** Problem statement **
Find the line containing "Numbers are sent" in the entries below. Restate it and each line after it, word for word, up to and including the line containing "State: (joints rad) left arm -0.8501".

** Entries shown **
┏━━

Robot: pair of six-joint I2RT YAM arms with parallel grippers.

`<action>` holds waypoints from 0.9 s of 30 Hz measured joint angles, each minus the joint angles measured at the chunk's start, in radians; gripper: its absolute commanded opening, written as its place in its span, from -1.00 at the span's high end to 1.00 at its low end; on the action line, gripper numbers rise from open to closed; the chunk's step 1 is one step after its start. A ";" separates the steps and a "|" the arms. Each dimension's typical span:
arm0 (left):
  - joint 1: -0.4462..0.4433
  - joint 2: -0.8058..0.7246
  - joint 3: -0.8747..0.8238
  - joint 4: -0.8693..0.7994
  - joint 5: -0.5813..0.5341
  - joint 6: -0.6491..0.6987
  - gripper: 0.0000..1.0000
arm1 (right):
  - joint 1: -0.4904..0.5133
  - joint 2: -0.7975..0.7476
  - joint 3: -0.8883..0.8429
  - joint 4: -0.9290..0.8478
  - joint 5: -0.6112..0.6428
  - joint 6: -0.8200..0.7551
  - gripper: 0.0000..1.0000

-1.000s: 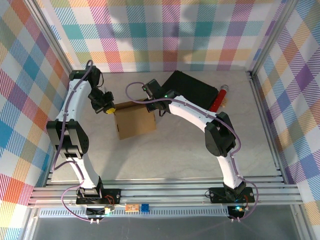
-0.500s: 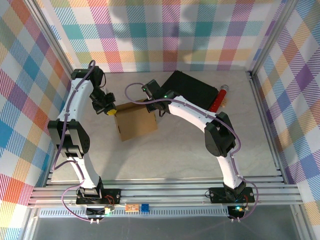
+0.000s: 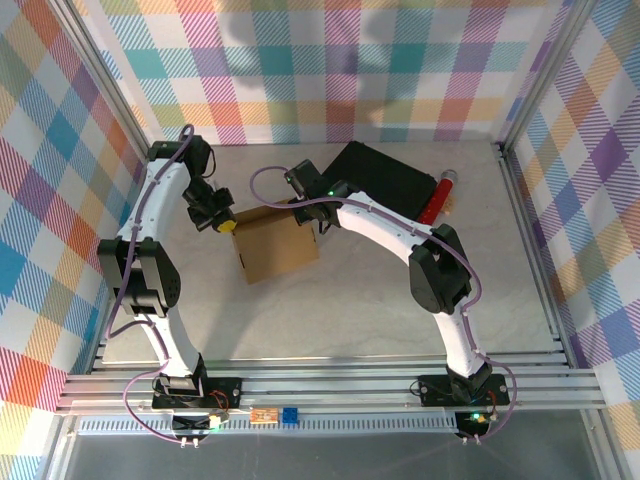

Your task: Fold the paper box

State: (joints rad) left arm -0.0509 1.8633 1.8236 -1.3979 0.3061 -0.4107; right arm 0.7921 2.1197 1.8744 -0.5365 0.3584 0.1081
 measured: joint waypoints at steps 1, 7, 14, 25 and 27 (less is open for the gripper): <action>0.000 0.000 0.000 0.003 0.002 -0.006 1.00 | 0.000 0.000 0.000 0.000 0.001 0.000 1.00; 0.000 0.000 0.000 0.015 0.015 -0.043 1.00 | 0.000 0.000 0.000 -0.004 0.011 0.003 1.00; 0.000 0.002 0.006 0.017 0.026 -0.054 1.00 | 0.000 0.000 0.000 -0.005 0.020 0.003 1.00; 0.000 0.002 -0.009 0.043 0.033 -0.069 1.00 | 0.000 0.000 0.000 -0.008 0.029 0.007 1.00; 0.000 0.002 -0.010 0.044 0.036 -0.072 1.00 | -0.001 0.000 0.000 -0.009 0.031 0.007 1.00</action>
State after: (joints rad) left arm -0.0509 1.8656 1.8141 -1.3537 0.3424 -0.4831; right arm 0.7914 2.1197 1.8744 -0.5453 0.3889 0.1154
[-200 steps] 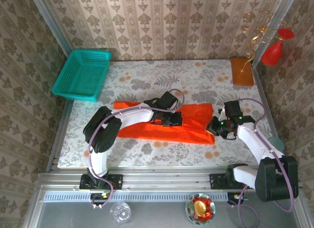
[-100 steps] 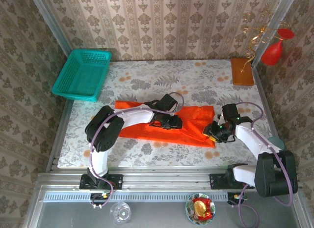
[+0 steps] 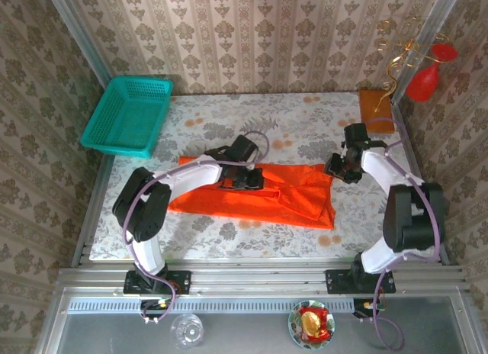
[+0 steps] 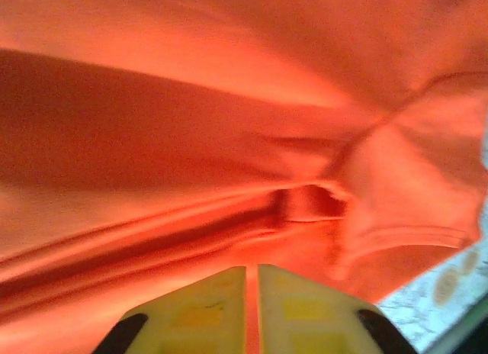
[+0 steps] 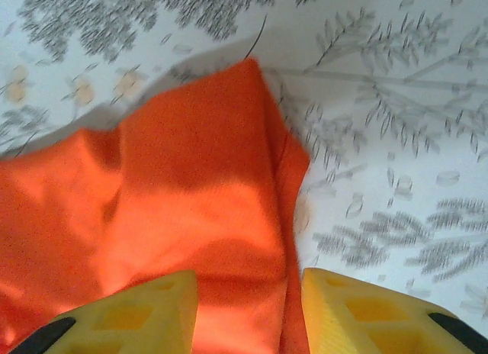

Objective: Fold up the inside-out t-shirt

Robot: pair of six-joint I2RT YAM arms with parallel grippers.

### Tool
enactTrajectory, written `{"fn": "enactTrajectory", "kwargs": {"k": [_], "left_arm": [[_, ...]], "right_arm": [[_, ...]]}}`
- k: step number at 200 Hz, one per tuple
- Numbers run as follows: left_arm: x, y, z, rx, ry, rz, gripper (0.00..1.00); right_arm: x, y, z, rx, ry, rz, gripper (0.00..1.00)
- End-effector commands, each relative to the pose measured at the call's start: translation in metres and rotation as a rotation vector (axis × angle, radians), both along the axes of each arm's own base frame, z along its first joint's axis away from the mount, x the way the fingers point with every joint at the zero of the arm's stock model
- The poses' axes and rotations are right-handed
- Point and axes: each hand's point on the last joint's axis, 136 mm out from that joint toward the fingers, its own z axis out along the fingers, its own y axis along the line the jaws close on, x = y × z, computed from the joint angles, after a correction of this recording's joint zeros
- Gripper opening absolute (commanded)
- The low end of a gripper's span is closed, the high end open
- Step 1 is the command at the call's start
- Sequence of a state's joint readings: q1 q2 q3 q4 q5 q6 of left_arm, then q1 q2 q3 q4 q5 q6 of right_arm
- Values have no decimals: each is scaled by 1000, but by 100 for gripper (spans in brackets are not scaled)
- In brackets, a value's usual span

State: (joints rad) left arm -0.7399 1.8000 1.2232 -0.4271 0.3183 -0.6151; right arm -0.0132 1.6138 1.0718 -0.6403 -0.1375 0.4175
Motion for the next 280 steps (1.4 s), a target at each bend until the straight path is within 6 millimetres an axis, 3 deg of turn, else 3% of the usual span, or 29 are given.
{"fn": "enactTrajectory", "kwargs": {"k": [1, 27, 59, 95, 127, 173, 231, 253, 280], "left_arm": [[19, 54, -9, 76, -1, 66, 8], [50, 99, -12, 87, 4, 154, 4], [84, 153, -17, 119, 16, 248, 4], [106, 189, -36, 146, 52, 308, 4], [109, 212, -65, 128, 124, 383, 4], [99, 234, -88, 66, 200, 489, 5], [93, 243, -89, 20, 203, 540, 5], [99, 233, -78, -41, 180, 533, 6], [112, 218, -44, -105, 98, 499, 9]], "right_arm": [[11, -11, -12, -56, 43, 43, 39], [27, 0, -21, 13, 43, 49, 30], [40, 4, -35, 47, 59, 43, 34], [48, 4, -46, 66, 69, 33, 32], [48, 0, -54, 82, 79, 7, 26], [38, -13, -63, 107, 112, -72, 28], [34, -36, -64, 62, 143, -130, 26], [38, -30, -55, 100, 116, -126, 26], [41, -17, -15, 119, 26, -108, 27]]}}
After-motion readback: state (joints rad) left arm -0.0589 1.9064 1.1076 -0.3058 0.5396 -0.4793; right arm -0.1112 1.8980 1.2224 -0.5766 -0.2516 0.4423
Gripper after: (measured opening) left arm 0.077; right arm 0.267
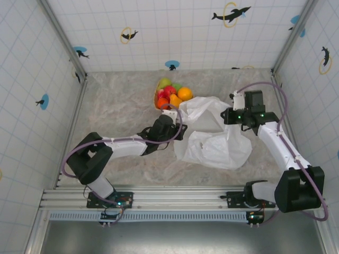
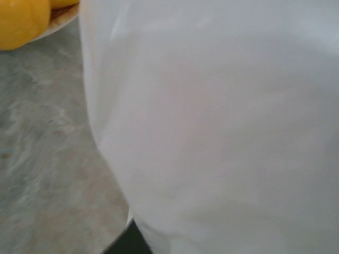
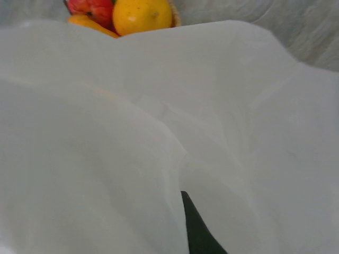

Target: Place the fruits into the plastic bag

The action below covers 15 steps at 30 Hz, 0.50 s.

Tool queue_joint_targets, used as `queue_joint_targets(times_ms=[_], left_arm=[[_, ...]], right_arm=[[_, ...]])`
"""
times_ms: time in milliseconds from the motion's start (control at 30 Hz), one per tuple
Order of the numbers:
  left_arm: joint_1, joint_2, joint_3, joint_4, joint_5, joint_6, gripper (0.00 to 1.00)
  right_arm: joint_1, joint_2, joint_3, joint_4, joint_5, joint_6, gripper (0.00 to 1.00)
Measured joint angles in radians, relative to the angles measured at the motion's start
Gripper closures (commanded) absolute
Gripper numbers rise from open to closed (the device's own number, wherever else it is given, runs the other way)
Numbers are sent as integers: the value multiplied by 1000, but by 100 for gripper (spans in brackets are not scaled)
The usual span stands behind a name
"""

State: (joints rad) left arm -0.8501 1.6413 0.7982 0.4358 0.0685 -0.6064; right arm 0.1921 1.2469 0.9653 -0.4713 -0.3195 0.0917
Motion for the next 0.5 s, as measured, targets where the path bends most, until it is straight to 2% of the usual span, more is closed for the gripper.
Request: queue_joint_targets(times_ms=[167,267,367,500], left_arm=[[0,-7,27,18,20,-35,100],[0,-18,27,18,34,-69,100],[0,-22,27,18,48,-98,100],[0,-22,27,8,53,-118,100]], right_arm=[[140,3,93,-102,382,-99,86],[167,8,140,-141,581,-134,86],[168,10,173,-170,710,-156,87],[168,11,188,-178,782,-174,94]])
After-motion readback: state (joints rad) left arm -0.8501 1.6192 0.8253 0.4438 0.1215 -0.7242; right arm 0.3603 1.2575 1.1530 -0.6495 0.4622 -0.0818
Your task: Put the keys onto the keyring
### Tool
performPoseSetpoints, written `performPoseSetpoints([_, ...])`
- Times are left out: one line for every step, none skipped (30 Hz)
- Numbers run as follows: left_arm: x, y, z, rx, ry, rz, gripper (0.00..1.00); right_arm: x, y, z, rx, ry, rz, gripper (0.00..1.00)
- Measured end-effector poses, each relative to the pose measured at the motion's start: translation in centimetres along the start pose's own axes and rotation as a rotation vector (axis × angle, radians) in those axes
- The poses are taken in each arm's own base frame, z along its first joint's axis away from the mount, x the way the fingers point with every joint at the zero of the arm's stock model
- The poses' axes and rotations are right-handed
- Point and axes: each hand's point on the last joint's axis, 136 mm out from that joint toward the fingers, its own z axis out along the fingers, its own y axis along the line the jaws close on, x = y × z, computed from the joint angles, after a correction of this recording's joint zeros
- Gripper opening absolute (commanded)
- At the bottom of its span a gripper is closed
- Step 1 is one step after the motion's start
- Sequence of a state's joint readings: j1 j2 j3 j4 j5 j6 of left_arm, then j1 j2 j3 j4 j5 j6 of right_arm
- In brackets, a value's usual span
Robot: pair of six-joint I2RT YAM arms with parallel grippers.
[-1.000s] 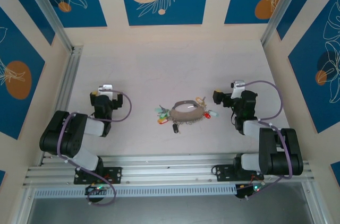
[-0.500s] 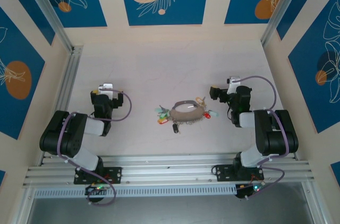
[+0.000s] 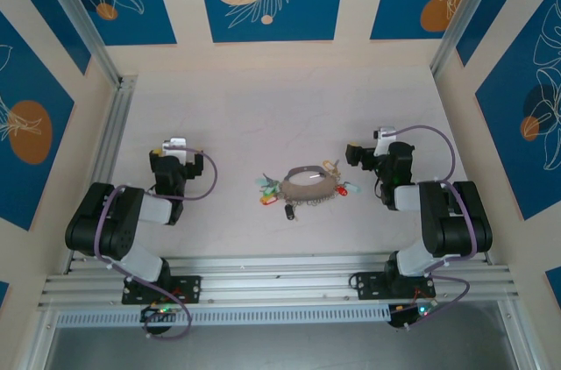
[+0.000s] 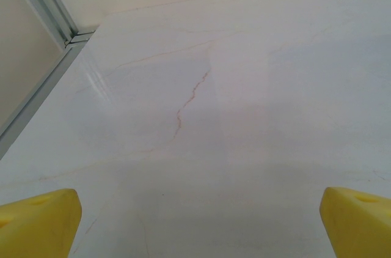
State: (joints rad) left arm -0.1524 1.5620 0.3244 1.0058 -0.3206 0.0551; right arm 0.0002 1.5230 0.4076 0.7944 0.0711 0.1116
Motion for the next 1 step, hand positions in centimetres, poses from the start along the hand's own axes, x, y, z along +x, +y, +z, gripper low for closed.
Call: performPoseSetpoints([0.00,0.00,0.00,0.000,0.000,0.000,1.00,0.00,-0.01,0.00,0.000,0.000,0.000,0.99])
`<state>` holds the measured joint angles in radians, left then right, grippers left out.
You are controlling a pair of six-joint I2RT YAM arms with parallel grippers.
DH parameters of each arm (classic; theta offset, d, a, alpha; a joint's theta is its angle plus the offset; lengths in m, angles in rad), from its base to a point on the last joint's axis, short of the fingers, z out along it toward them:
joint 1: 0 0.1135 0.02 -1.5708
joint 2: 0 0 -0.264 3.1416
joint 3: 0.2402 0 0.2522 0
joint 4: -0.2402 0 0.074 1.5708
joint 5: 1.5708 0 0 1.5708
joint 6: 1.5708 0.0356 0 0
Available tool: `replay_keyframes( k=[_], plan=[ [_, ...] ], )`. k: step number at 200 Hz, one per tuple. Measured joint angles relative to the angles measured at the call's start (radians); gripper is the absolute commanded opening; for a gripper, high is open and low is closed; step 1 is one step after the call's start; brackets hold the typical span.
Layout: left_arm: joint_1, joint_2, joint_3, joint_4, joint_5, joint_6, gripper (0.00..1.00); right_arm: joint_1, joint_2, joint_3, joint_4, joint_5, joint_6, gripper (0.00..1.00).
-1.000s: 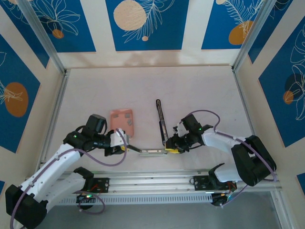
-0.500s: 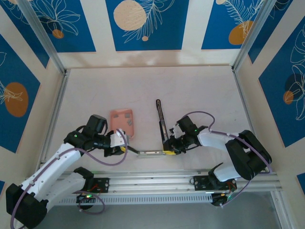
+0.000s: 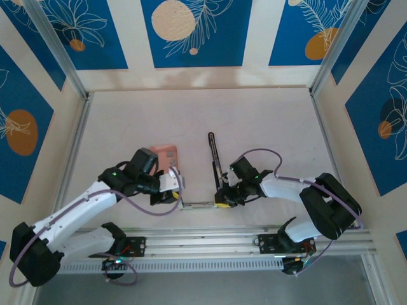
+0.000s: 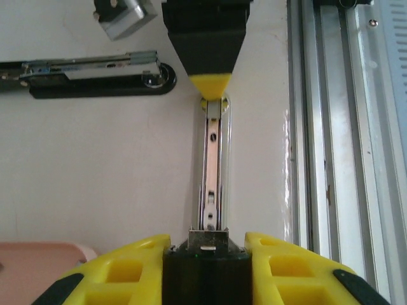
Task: Load the staples into the stapler
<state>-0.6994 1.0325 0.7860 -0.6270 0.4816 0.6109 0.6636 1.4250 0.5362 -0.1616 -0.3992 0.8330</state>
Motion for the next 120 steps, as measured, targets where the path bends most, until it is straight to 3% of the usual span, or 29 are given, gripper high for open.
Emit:
replay_keyframes(
  k=[73,120],
  plan=[
    [-0.212,0.272,0.065,0.254,-0.097,-0.148,0.06,0.035,0.0,-0.014,0.073,0.007,0.027,0.18],
    [-0.281,0.417,0.111,0.314,-0.162,-0.196,0.06,0.035,-0.009,-0.04,0.12,0.008,0.03,0.19]
  ],
)
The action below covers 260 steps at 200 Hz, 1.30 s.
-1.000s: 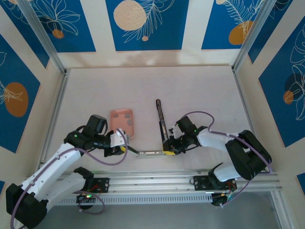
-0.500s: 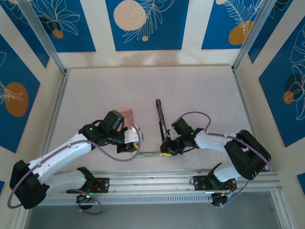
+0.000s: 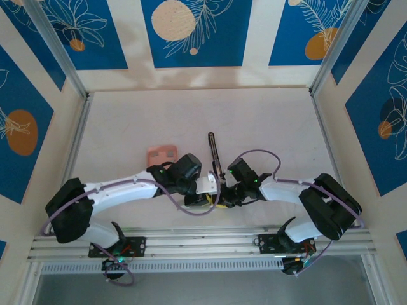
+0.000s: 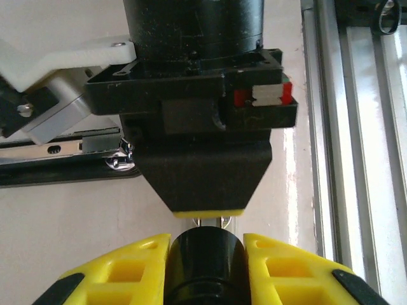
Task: Load the staples into the stapler
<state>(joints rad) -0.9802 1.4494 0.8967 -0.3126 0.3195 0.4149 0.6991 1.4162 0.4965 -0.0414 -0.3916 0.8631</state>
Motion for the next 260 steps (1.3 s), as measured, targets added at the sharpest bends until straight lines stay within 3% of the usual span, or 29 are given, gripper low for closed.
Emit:
replay_keyframes(
  k=[68,143,260],
  plan=[
    [-0.011,0.058,0.039,0.006,-0.043,-0.017,0.06,-0.037,-0.132,-0.08,0.024,0.007,0.009,0.36],
    [-0.031,0.195,0.133,-0.04,-0.074,-0.022,0.07,-0.183,-0.371,-0.146,-0.134,0.047,0.014,0.38],
    [-0.069,0.368,0.301,-0.193,-0.142,-0.024,0.07,-0.249,-0.439,-0.152,-0.207,0.043,0.0,0.38]
  ],
)
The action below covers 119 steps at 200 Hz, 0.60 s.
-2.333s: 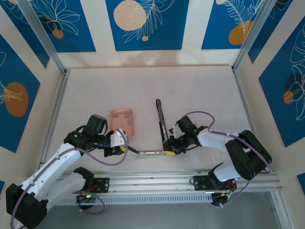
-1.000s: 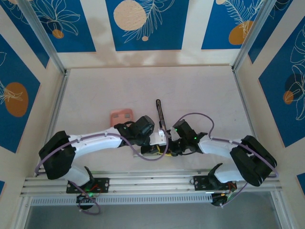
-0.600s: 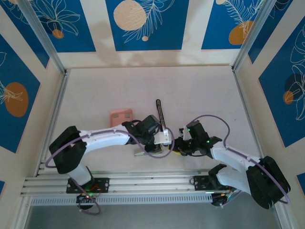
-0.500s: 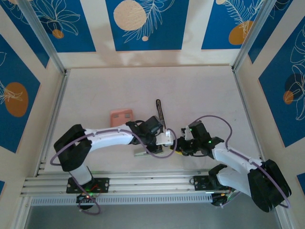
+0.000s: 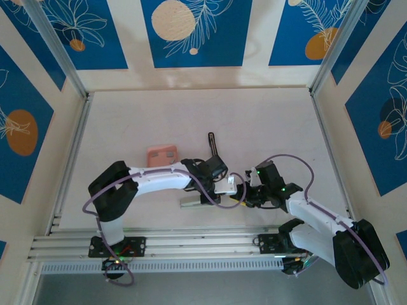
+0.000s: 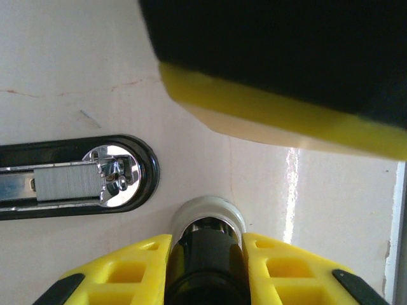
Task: Load the staples into the stapler
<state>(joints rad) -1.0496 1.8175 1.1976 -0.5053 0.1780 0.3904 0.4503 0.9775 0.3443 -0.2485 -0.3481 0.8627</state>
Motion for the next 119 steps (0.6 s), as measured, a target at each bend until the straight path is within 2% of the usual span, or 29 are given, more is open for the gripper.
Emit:
replay_keyframes(
  k=[119],
  plan=[
    [-0.014,0.036,0.038,-0.039,-0.04,-0.027,0.07,-0.025,-0.01,-0.018,-0.015,-0.01,-0.019,0.38]
  ],
)
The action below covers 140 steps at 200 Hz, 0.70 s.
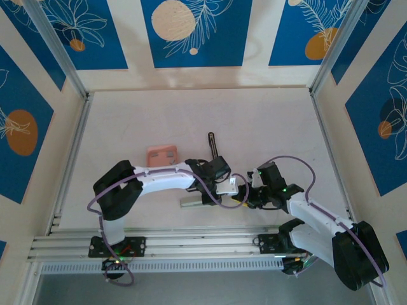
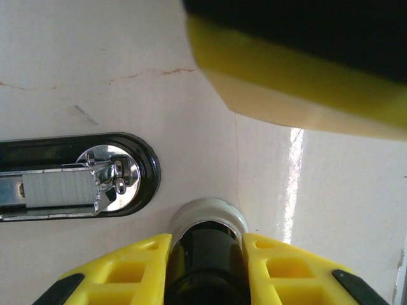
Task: Load the staples into the stapler
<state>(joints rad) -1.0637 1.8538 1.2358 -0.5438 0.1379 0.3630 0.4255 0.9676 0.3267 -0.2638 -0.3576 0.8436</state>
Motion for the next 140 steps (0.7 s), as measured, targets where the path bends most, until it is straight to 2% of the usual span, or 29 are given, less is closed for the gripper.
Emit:
replay_keyframes(
  k=[50,91,106,119,140],
  plan=[
    [-0.001,-0.049,0.012,-0.034,-0.04,-0.119,0.08,-0.007,-0.033,0.001,-0.002,-0.012,-0.002,0.37],
    [0.003,-0.105,0.109,-0.132,-0.107,-0.266,0.06,-0.013,-0.067,0.032,-0.037,-0.012,-0.009,0.37],
    [0.019,-0.136,0.145,-0.156,-0.127,-0.345,0.06,-0.017,-0.075,0.046,-0.042,-0.013,-0.015,0.37],
    [0.043,-0.159,0.166,-0.167,-0.133,-0.427,0.01,-0.019,-0.076,0.053,-0.045,-0.012,-0.019,0.37],
    [0.129,-0.186,0.177,-0.172,-0.134,-0.6,0.0,-0.02,-0.076,0.058,-0.051,-0.011,-0.023,0.37]
  ],
)
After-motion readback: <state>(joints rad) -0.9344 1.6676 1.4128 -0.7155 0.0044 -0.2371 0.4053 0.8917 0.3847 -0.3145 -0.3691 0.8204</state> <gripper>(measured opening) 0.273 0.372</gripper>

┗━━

** Result of this exercise **
Numbers are sent as integers: the value multiplied by 1000, but by 100 for gripper (spans in brackets are not scaled)
The usual span stands behind a name
"""

State: (joints rad) left arm -0.8501 1.6413 0.7982 0.4358 0.0685 -0.6064; right arm 0.1921 1.2469 0.9653 -0.4713 -0.3195 0.0917

The submitted answer is complete.